Innovation Keynote Speaker Braden Kelley

Innovation Keynote Speakers are often misunderstood, maligned, and underutilized.

We have all been to many conferences, and heard many good (and bad) keynote and session speakers with a variety of styles (all of which are perfectly acceptable), including:

1. The Motivator

Say this public speaking style and most people will envision Bill Clinton, Tony Robbins, Steve Ballmer or someone like that. Notice that not all three examples are people you think of as full of boundless energy, that can be incredibly motivating. The motivator tries to connect on an emotional level with the audience and dial up the inspiration.

2. The Academic

This speaking style is nearly, but not completely synonymous with college professors and others in the “teaching” business. My personal style straddles between The Academic and The Storyteller. The Academic focuses on bringing compelling content and connecting with the intellect of the audience, bringing them tools and concepts that done well, are easy to grasp and use.

3. The Storyteller

The Storyteller makes a strong use of similes, metaphors, and stories to get their points across. Bill Clinton straddles the line between The Motivator and The Storyteller. Storytellers try to connect on an emotional level and along with The Academic, tend to dive deeper into their points than The Motivator or The Standup comedian. Personally I love good stories and funny pictures and so my personal T-shaped speaking style embraces bits of The Storyteller and The Standup Comedian as well.

4. The Standup Comedian

The Standup Comedian aims to keep the audience laughing, using humor to underscore and to make their points. Other than comedy writers or standup comedians, few speakers will rely on this as their primary style, but many will drift into this style from time to time.

As you might expect, all of these styles are perfectly valid as long as the content is solid and valuable, but the energy of The Motivator entices a lot of people and as you can imagine, this group does the most to both help and hurt people’s perceived value of keynote speakers. Sometimes The Motivator inspires people to action, and other times they are the equivalent of cotton candy, firing people up with weak content that they can’t do anything with.

So, if with public speaking, like other communication vehicles, content is king and all speaking styles are valid, then you need to find the right content, the right speaker, and have the right reasons for employing one.
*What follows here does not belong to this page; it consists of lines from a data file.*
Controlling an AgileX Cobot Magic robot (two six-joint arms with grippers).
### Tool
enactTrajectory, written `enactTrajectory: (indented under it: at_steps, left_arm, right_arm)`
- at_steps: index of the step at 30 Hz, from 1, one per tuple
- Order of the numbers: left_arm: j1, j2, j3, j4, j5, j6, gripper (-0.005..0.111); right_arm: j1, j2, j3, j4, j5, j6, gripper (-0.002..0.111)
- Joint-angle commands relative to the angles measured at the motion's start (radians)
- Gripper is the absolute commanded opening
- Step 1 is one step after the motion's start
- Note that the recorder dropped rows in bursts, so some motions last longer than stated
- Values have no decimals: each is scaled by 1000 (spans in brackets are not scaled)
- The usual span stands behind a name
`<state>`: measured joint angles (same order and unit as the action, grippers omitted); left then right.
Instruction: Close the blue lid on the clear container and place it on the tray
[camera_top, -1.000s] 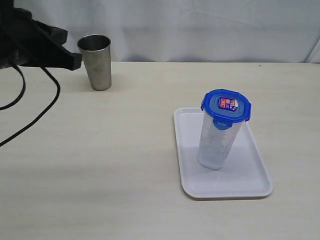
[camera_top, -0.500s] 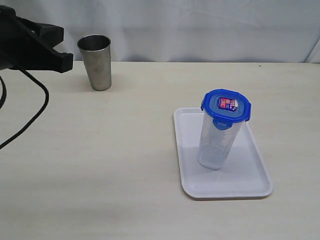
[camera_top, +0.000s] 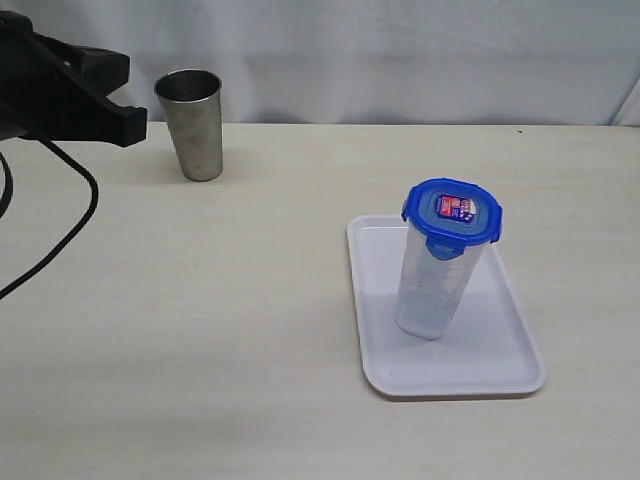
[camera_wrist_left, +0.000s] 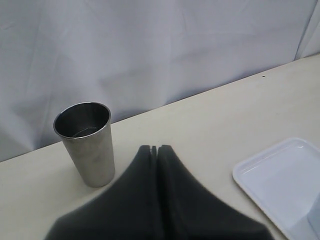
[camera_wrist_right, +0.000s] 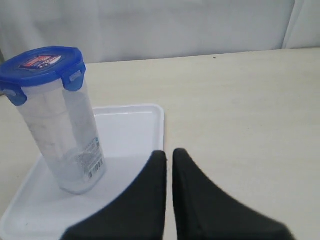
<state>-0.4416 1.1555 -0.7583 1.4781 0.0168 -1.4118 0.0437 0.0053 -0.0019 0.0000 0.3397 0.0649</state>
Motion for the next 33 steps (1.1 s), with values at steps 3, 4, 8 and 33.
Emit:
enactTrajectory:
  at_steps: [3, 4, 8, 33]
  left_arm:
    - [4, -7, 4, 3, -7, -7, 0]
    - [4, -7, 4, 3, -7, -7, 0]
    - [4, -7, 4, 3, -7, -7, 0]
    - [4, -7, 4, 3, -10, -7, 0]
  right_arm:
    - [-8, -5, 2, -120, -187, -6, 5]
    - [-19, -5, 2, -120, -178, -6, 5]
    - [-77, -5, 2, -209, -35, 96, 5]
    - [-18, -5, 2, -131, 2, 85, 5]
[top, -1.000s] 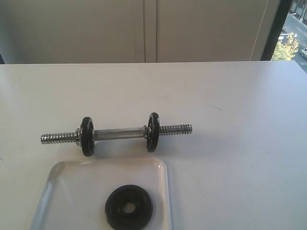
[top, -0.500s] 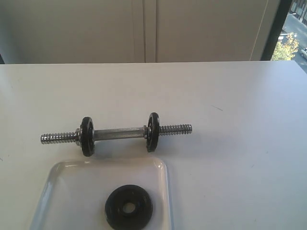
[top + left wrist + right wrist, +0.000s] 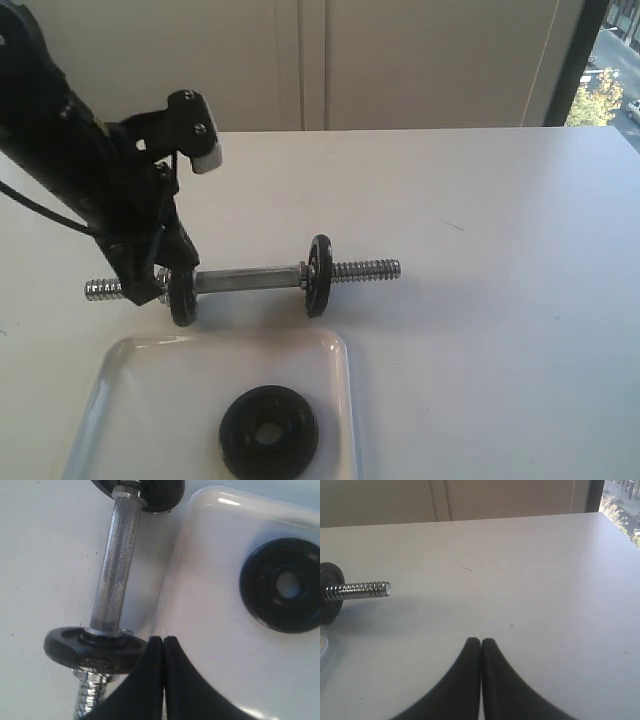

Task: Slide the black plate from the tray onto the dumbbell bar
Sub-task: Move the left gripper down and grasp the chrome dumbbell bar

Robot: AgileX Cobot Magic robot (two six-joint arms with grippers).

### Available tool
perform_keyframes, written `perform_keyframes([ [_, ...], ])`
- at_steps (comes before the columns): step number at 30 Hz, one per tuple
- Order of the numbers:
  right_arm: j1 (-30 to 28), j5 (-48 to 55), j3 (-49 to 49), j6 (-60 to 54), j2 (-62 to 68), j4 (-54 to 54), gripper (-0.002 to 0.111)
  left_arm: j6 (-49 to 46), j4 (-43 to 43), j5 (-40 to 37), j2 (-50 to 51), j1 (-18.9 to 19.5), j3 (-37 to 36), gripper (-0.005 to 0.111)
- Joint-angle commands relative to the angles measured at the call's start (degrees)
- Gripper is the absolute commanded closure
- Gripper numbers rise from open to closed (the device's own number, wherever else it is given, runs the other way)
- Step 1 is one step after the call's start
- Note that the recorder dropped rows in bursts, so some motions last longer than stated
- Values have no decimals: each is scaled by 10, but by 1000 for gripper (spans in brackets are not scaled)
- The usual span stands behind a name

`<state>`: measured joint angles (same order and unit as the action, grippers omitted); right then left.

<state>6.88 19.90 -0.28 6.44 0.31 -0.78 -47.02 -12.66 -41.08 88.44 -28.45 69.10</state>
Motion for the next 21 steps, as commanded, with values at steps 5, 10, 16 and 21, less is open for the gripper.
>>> perform_keyframes([
  [5, 0, -2, 3, -1, -3, -2, 108, -217, -96, 76, 66, -4, 5, 92],
  [10, 0, -2, 3, -1, -3, -2, 108, -253, -112, 95, 88, -4, 5, 48],
  [16, 0, -2, 3, -1, -3, -2, 108, -253, -112, 140, 123, -4, 5, 43],
  [21, 0, -2, 3, -1, -3, -2, 108, -253, -112, 171, 148, -4, 5, 43],
])
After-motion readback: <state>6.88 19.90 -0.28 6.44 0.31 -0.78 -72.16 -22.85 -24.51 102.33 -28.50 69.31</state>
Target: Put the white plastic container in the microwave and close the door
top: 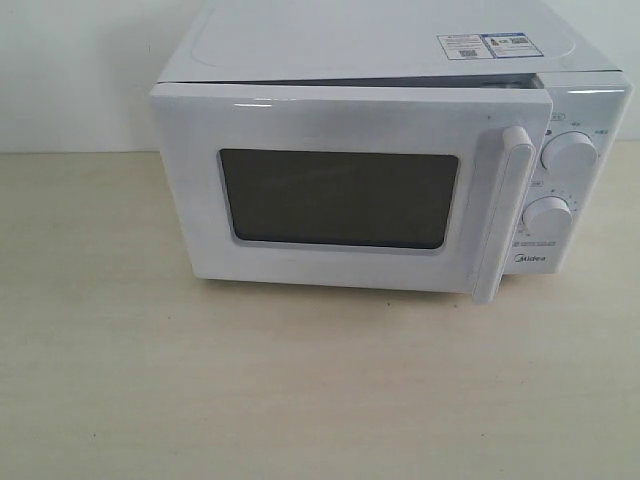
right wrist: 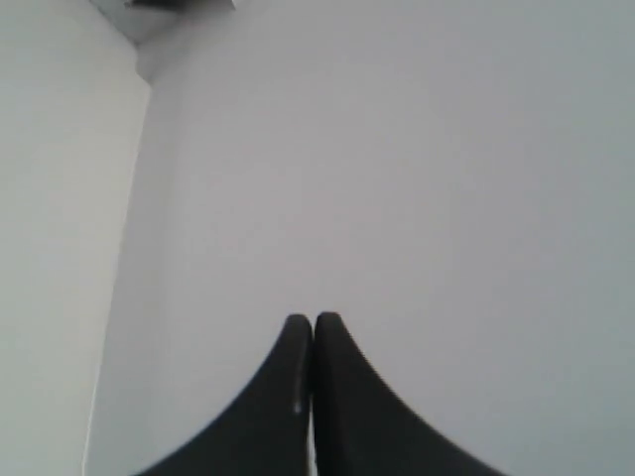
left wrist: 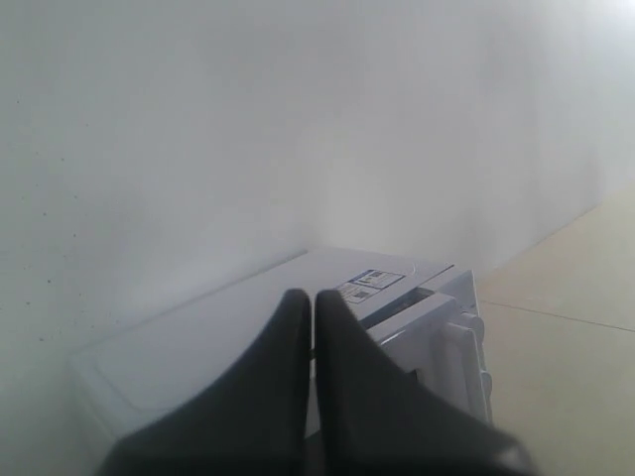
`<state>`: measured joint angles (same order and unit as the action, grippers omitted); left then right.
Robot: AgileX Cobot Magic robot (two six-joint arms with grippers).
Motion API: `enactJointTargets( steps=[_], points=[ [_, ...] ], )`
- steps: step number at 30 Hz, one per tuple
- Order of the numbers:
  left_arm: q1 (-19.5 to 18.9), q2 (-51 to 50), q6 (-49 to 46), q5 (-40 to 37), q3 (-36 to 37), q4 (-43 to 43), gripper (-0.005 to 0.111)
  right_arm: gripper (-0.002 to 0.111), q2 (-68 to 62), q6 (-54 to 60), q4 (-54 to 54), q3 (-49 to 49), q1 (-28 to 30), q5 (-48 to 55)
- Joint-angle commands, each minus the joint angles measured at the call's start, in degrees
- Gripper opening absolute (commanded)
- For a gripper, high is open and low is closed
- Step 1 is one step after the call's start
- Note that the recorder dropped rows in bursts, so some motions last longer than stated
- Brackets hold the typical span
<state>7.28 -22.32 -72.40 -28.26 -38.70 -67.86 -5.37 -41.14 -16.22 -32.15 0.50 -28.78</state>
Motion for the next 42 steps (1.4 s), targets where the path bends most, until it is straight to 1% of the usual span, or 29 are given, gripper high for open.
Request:
enactJointTargets(
  steps=[1,4,6,12,14,17,19,21,26,29,31,34,38,40,42],
  points=[
    [-0.2,0.22,0.64,0.35,0.3,-0.67,0.004,0.0,-4.44,-15.12,-15.9,-2.98,0.11,17.35],
    [-0.2,0.22,0.64,0.46,0.3,-0.67,0.004,0.0,-8.19,-25.27,-27.43,-3.12,-0.89,23.71],
    [-0.2,0.22,0.64,0.46,0.3,-0.67,0.004,0.0,-10.62,-27.35,-32.75,-3.12,-2.37,27.24],
    [-0.2,0.22,0.64,0.46,0.3,-0.43,0.004,0.0,-19.4,-27.35,-33.47,-0.11,-8.05,33.61],
    [-0.2,0.22,0.64,0.46,0.3,-0.43,0.004,0.0,-22.44,-27.65,-28.46,1.21,-10.77,34.41],
    [-0.2,0.22,0.64,0.36,0.3,-0.45,0.004,0.0,-26.77,-27.93,-11.67,2.57,-15.78,35.47],
    [-0.2,0.22,0.64,0.36,0.3,-0.45,0.004,0.0,-29.42,-27.93,-3.67,2.69,-18.9,37.57],
    [-0.2,0.22,0.64,0.23,0.3,-0.3,0.004,0.0,-31.99,-26.83,-1.45,2.82,-21.92,37.93],
    [-0.2,0.22,0.64,-0.01,1.21,-0.19,0.004,0.0,-38.69,-24.86,-1.55,2.82,-29.82,35.61],
    [-0.2,0.22,0.64,-0.01,2.0,-0.19,0.004,0.0,-42.7,-24.86,-1.09,2.82,-33.37,32.43],
    [-0.2,0.22,0.64,0.15,2.11,-0.19,0.004,0.0,-45.2,-23.49,-1.23,2.82,-34.72,30.33],
    [-0.2,0.22,0.64,0.15,2.11,-0.19,0.004,0.0,-48.81,-20.01,-1.95,2.82,-34.95,27.21],
    [-0.2,0.22,0.64,0.02,2.09,-0.19,0.004,0.0,-53.01,-6.11,-3.45,2.82,-34.95,20.56],
    [-0.2,0.22,0.64,0.02,2.09,-0.19,0.004,0.0,-55.0,-2.77,-3.39,2.82,-34.7,16.75],
    [-0.2,0.22,0.64,0.02,2.09,-0.19,0.004,0.0,-57.28,2.91,-0.39,2.82,-34.7,12.27]
  ],
)
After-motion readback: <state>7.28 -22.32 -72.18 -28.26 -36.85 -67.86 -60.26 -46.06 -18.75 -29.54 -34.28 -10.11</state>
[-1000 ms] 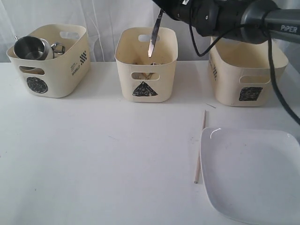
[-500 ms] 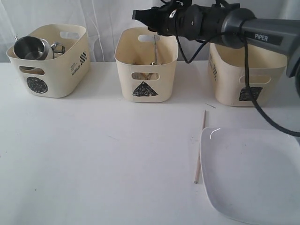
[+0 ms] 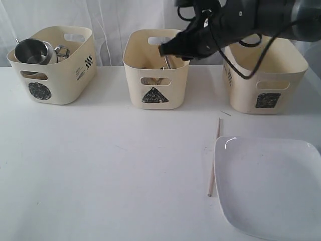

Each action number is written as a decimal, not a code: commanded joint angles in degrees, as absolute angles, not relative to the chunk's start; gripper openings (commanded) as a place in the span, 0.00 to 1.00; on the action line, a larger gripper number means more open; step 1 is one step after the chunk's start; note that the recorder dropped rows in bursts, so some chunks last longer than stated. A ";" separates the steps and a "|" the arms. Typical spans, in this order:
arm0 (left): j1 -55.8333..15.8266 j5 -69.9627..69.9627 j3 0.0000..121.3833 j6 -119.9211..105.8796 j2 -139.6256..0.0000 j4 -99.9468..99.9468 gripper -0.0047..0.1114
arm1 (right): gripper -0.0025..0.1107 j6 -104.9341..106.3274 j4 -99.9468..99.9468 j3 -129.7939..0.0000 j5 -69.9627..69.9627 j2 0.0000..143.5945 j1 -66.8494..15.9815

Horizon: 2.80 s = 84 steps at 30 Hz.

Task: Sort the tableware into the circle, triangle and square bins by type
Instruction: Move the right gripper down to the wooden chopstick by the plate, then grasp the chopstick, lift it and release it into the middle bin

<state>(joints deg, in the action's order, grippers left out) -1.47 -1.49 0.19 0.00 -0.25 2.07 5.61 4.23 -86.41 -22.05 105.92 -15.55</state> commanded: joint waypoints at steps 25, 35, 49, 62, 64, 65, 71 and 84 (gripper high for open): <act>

With that in mind, let’s look at the…

Top 10 Reasons to Hire an Innovation Keynote Speaker

  1. To begin an honest dialog around the role of innovation in your organization’s future
  2. To help build/reinforce your common language of innovation
  3. To bring in fresh ideas to inspire fresh insights
  4. To bring additional perspectives to existing innovation conversations
  5. To lay the groundwork for building an innovation infrastructure
  6. To help reduce the fear of innovation in your organization
  7. To reinforce your commitment to innovation publicly to your employees
  8. To increase the energy for innovation in your company
  9. To inject fresh life into an existing innovation program
  10. To combine with an innovation workshop to build new innovation capabilities

Click the image to download as a PDF:

Ten Reasons to Hire an Innovation Speaker

This is of course, not a comprehensive list of the reasons that companies around the world find value in periodically bringing in an innovation keynote speaker to dialog with their employees. Some companies choose to achieve some of these objectives via the innovation keynote, and others by sponsoring innovation training programs, or by retaining an innovation thought leader in an advisory capacity to provide the same kind of external perspectives, input, insights, and diversity of thought.

So, whether you are a new innovation leader seeking guidance on how to get off on the right foot, or an experienced Chief Innovation Officer, VP of Innovation, or Innovation Director, I encourage you to consider having myself or another innovation keynote speaker or workshop leader as a guest from time to time. I know you’ll find value in it!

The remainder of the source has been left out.